Work instructions. Set down, word for word, every line of the material below from the one containing "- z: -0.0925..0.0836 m" through the one containing "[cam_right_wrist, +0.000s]", but none of its pictures.

Task data.

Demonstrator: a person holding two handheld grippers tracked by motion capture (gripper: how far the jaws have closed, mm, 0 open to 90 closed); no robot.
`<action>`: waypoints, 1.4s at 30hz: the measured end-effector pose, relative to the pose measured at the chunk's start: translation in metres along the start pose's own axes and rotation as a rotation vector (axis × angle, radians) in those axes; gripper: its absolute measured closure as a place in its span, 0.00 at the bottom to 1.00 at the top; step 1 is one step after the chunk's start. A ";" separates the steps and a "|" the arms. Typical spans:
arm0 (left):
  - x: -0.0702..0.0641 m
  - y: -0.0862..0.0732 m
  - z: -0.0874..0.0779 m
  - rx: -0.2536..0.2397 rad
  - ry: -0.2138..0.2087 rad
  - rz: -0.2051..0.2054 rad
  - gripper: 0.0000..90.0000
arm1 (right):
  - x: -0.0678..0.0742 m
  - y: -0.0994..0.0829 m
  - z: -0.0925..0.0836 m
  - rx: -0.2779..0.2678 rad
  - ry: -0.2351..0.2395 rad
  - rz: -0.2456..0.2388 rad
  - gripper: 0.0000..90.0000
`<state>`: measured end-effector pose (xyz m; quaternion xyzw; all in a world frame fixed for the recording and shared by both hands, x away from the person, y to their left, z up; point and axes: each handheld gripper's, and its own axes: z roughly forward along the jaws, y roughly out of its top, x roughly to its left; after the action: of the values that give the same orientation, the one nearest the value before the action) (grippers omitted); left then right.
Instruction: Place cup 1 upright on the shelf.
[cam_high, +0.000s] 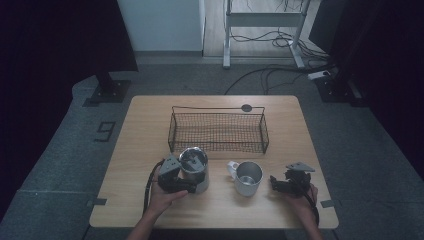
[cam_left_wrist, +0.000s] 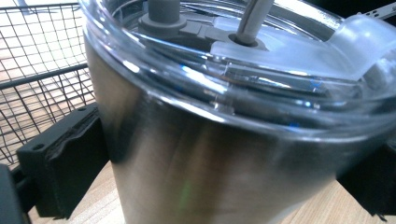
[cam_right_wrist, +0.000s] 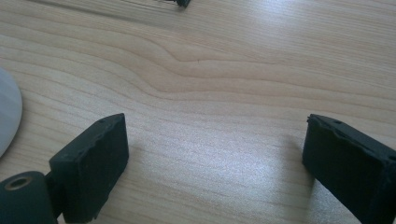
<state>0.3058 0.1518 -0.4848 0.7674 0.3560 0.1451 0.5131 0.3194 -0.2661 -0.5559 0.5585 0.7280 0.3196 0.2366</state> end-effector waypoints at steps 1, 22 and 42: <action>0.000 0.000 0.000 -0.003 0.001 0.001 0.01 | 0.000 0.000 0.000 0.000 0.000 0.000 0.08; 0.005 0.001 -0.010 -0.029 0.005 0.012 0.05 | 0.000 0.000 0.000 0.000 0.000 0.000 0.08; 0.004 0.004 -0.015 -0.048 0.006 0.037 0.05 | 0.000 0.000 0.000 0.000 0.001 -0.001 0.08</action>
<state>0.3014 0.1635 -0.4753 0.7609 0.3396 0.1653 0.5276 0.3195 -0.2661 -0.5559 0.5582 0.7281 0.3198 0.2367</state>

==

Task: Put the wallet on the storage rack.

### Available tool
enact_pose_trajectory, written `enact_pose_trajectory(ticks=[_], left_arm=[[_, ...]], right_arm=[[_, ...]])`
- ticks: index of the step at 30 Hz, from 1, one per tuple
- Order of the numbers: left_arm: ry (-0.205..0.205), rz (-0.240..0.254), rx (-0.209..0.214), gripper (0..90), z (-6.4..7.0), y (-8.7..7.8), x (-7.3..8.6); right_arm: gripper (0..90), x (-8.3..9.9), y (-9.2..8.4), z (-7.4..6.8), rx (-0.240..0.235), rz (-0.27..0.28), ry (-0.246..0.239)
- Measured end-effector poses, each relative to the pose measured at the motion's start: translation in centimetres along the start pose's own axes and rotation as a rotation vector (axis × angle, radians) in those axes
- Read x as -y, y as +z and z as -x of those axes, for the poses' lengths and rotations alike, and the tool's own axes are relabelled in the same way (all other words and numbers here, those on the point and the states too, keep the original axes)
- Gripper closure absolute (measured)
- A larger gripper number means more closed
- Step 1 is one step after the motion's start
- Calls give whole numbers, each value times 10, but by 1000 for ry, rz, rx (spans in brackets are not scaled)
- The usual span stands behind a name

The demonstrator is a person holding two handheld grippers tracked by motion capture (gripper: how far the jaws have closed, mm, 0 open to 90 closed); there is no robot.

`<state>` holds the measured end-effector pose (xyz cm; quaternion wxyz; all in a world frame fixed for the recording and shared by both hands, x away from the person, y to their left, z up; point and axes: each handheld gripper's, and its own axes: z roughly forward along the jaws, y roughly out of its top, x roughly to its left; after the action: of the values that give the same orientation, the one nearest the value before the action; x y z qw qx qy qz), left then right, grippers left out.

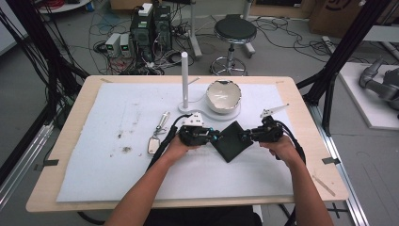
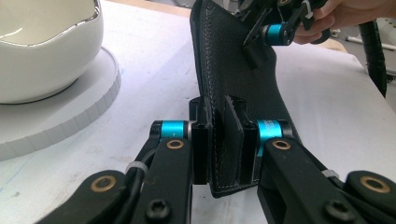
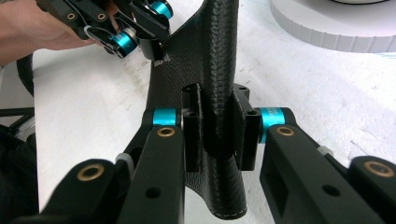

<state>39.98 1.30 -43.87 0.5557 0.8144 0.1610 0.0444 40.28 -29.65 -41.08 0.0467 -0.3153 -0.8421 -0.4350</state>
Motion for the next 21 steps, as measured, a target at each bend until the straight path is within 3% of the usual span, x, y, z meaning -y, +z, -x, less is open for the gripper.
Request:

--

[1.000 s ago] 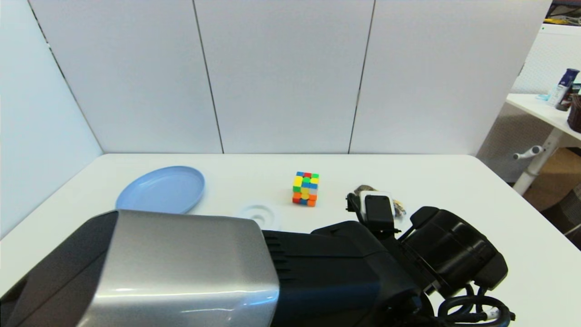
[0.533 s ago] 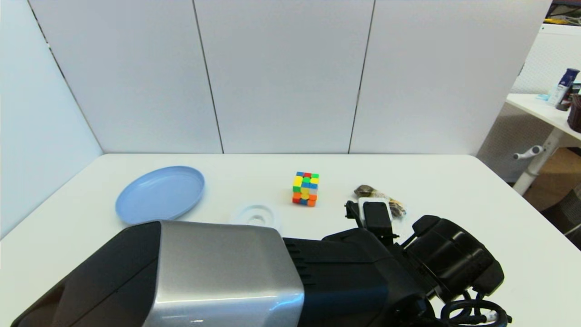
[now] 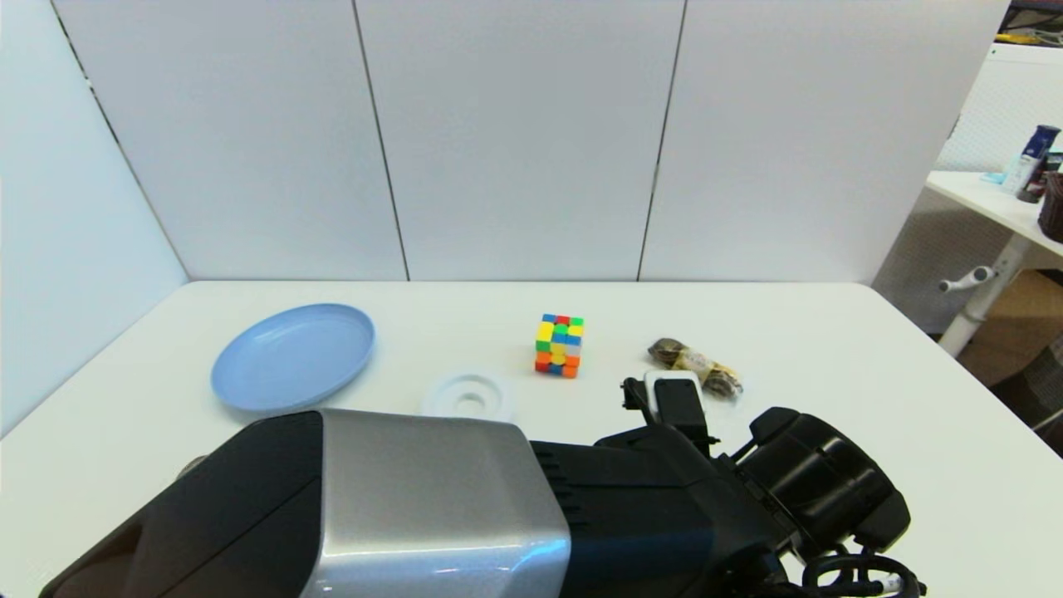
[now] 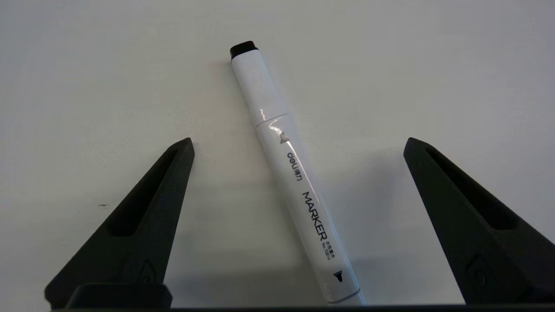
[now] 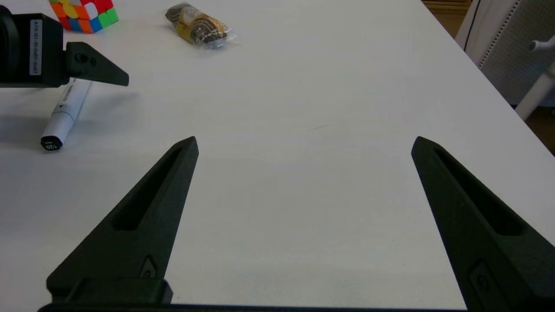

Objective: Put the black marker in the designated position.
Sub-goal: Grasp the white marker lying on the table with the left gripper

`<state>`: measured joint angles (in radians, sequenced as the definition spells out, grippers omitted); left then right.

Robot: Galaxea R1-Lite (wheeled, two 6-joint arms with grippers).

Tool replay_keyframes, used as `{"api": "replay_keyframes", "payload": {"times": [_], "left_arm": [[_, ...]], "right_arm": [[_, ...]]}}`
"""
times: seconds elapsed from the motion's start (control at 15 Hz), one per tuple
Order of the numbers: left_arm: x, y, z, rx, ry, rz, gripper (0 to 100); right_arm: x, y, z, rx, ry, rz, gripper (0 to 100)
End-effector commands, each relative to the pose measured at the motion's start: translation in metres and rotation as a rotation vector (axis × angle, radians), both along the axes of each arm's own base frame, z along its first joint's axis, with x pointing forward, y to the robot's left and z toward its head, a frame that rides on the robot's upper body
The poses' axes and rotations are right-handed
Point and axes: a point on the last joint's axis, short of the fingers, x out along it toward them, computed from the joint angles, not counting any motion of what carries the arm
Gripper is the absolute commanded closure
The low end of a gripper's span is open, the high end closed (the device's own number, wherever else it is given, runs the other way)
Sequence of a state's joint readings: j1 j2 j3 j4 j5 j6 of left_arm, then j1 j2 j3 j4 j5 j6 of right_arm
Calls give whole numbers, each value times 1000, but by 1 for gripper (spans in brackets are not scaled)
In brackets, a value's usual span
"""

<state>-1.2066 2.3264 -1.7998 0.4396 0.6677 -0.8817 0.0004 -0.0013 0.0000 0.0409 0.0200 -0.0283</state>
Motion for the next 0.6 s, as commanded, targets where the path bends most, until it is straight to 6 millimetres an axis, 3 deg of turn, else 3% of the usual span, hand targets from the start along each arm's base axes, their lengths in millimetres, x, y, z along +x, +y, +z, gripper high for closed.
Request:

Exercise solution.
  - z: -0.0925..0.0836 m
  - rx: -0.2779..0.2678 rad
  - ry: -0.2351..0.2395 rad
  - rz: -0.2456..0.2388 rad
  - gripper: 0.0000..90.0000
`<state>`: measured end-effector pose (xyz m; quaternion xyzw; all in a world frame fixed for the recording and shared by both hands, x away from the person, y to their left, z up; point and axes: each handheld gripper's, and its own axes: z roughly forward along the jaws, y roughly out of its top, x roughly to its left; after the action: of the values that give the same orientation, the one nearest the value before the action) (grippers omitted); left then right.
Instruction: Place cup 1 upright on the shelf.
[cam_high, +0.000s] 
[cam_left_wrist, +0.000s] 
[cam_right_wrist, +0.000s] 

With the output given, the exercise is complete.